• Instructions for the task
Within the listing below, the lines to output run from the one containing "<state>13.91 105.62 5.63" through the one containing "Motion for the"; copy them exactly and nothing else.
=== Input data ===
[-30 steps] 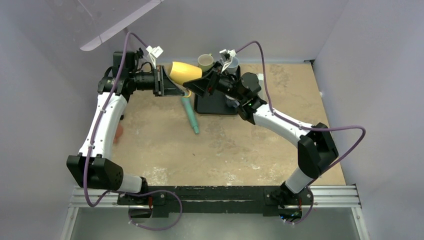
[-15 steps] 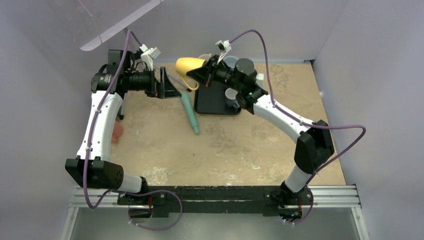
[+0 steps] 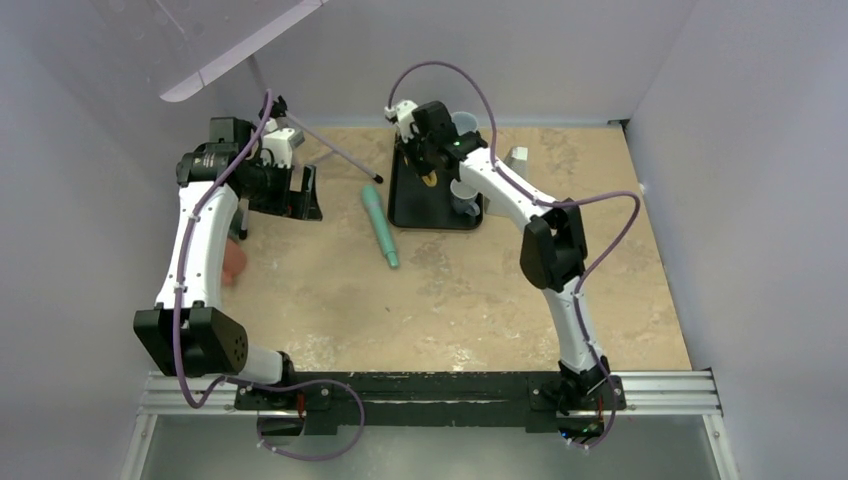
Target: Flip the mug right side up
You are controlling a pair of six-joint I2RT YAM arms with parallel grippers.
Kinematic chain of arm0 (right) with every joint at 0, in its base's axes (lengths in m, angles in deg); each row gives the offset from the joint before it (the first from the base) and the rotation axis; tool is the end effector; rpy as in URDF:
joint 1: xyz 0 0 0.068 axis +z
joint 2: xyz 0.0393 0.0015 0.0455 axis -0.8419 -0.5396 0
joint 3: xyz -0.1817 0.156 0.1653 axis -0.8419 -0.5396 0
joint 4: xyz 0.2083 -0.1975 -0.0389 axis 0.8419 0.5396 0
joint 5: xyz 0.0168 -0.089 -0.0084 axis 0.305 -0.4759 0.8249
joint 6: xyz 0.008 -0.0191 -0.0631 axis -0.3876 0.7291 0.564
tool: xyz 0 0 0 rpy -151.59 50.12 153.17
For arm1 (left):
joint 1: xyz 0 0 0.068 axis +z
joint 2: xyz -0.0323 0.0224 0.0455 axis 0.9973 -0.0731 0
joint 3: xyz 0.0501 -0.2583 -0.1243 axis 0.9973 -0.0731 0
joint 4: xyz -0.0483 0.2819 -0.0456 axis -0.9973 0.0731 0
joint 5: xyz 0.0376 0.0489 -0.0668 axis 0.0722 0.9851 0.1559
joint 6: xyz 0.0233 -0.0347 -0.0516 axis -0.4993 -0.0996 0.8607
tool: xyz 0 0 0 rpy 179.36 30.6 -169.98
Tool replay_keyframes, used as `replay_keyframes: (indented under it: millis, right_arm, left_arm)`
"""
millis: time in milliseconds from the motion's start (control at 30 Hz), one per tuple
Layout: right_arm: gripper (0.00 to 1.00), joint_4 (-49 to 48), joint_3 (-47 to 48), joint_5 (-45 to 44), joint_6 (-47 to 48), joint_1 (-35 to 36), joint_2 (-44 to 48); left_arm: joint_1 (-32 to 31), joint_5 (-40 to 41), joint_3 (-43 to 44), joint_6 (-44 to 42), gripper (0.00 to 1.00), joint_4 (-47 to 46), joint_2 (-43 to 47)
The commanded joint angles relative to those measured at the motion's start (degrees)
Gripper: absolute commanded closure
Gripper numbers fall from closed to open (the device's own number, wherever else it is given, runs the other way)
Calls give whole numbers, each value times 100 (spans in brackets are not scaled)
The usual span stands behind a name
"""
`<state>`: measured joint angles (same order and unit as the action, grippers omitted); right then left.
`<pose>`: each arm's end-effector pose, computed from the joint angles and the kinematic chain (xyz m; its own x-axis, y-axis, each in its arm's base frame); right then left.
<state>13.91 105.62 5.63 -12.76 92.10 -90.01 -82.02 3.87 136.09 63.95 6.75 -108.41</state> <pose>0.4680 0.3267 0.3120 -0.3767 -0.3946 -0.8381 -0.6363 0.7677 -0.0754 0.3106 -0.0023 0.3769 -0.8286 0.0914 -0.5523 0.2925 0.9119 -0.2879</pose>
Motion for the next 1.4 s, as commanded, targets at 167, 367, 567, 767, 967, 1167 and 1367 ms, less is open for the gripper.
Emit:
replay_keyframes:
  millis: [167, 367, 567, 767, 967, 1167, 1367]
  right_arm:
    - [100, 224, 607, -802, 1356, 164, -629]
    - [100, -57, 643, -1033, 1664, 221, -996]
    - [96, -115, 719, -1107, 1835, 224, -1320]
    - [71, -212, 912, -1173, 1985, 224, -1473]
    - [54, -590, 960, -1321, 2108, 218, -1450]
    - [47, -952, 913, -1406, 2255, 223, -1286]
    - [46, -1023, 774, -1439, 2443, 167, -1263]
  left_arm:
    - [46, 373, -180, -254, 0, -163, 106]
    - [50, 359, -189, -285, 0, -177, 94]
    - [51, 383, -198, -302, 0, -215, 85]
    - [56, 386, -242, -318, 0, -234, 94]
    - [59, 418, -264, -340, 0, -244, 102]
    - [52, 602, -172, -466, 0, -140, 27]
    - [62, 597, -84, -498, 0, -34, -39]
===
• Response area
<state>13.91 105.62 5.63 -12.76 92.10 -90.01 -82.02 3.87 136.09 63.95 6.75 -108.41</state> <pose>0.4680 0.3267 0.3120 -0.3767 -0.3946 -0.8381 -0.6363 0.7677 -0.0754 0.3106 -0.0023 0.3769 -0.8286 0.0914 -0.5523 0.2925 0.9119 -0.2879</pose>
Motion for the next 1.4 s, as commanded, targets at 167, 367, 567, 767, 967, 1167 and 1367 ms, less is open for the gripper.

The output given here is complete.